Problem statement: Copy out each line below verbatim, skipping any picture.

Data excerpt:
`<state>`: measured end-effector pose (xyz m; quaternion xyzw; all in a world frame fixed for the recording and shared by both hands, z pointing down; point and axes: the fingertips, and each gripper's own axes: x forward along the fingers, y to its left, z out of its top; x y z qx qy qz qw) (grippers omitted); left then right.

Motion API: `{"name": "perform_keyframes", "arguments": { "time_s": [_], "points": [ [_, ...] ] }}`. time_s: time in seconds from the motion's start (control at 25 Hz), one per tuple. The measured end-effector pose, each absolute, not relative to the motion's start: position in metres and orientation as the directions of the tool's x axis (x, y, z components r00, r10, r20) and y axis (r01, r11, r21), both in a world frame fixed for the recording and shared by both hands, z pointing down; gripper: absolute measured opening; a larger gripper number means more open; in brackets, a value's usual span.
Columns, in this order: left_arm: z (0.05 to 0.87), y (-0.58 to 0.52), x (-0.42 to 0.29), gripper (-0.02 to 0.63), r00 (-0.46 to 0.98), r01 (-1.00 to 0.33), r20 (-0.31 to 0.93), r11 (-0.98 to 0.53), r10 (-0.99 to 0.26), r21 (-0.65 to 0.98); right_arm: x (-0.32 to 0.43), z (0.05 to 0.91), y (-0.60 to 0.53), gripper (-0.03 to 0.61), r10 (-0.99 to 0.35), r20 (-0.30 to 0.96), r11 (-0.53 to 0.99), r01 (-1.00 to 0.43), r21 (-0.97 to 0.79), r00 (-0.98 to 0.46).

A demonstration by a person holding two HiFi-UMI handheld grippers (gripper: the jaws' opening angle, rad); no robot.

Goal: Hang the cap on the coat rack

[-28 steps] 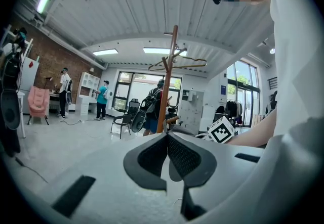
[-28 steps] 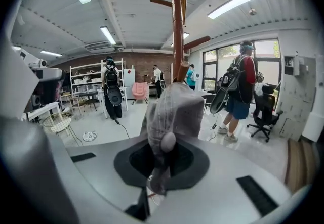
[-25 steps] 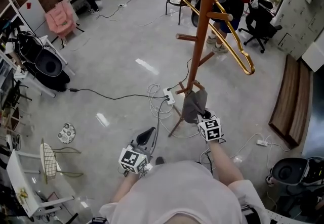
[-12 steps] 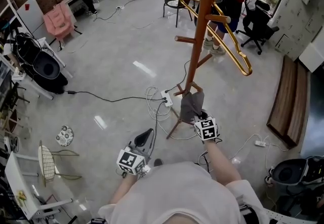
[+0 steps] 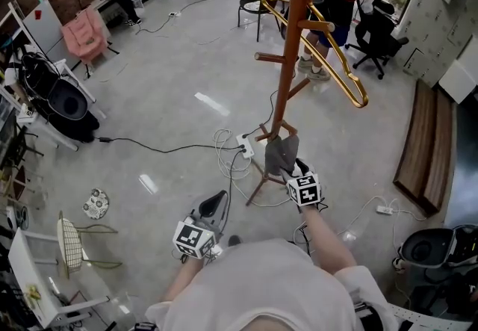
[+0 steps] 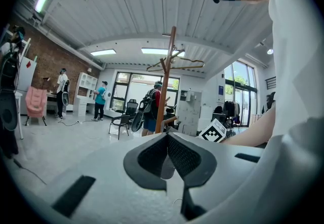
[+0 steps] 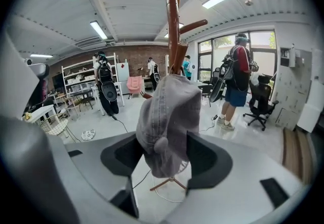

Exercise result:
`<state>`: measured end-effector pose (xyz m; quaternion xyzw; all in a world frame fixed for the recording and shared by both hands, z pointing down; point and axes: the fingertips, and each gripper's own axes: x forward along the fingers, y to its left, z out of its top; x y z qx qy qz qw) (grippers omitted); left then right.

Motion API: `{"name": "perform_keyframes", "arguments": { "time_s": [_], "points": [ [_, ...] ] }}`. time_s: time in seconds from the motion's start (control at 25 Hz), one per tuple. The measured end-effector pose, each absolute, not relative to the motion's start: position in metres and orientation as the directions of the tool's x axis (x, y, z components r00, r10, r20) and y axis (r01, r11, r21), both in a world frame fixed for the recording and shared by both hands, z pointing down; gripper: absolute measured opening; a larger gripper number means more open; in brackets, a value's usual span.
Columns, in this order: left_arm: z (0.05 to 0.87), y (-0.58 to 0.52), x (-0.42 to 0.29), gripper (-0.02 to 0.63), r00 (-0.46 to 0.98), r01 (-1.00 to 0.33), r20 (-0.31 to 0.93), r11 (-0.98 to 0.53), r10 (-0.99 to 0.26), r21 (-0.65 to 0.98); right_arm: x (-0.32 to 0.43), z (0.05 to 0.91), y (-0.60 to 0.53), gripper (-0.03 to 0.61), r10 (-0.99 to 0.35), r20 (-0.30 to 0.96), r11 (-0.53 to 0.99), r01 (-1.00 to 0.43), r21 (-0.97 to 0.79), r00 (-0.98 to 0.46).

A demonstration by a person holding two HiFi-UMI handheld grippers (gripper: the jaws' opening angle, rad); no robot.

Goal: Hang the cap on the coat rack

[-28 steps] 
[-28 steps] 
[-25 steps] 
[-12 steps] 
[+0 steps] 
[+0 steps] 
[+0 steps] 

Nothing remains to add to the output.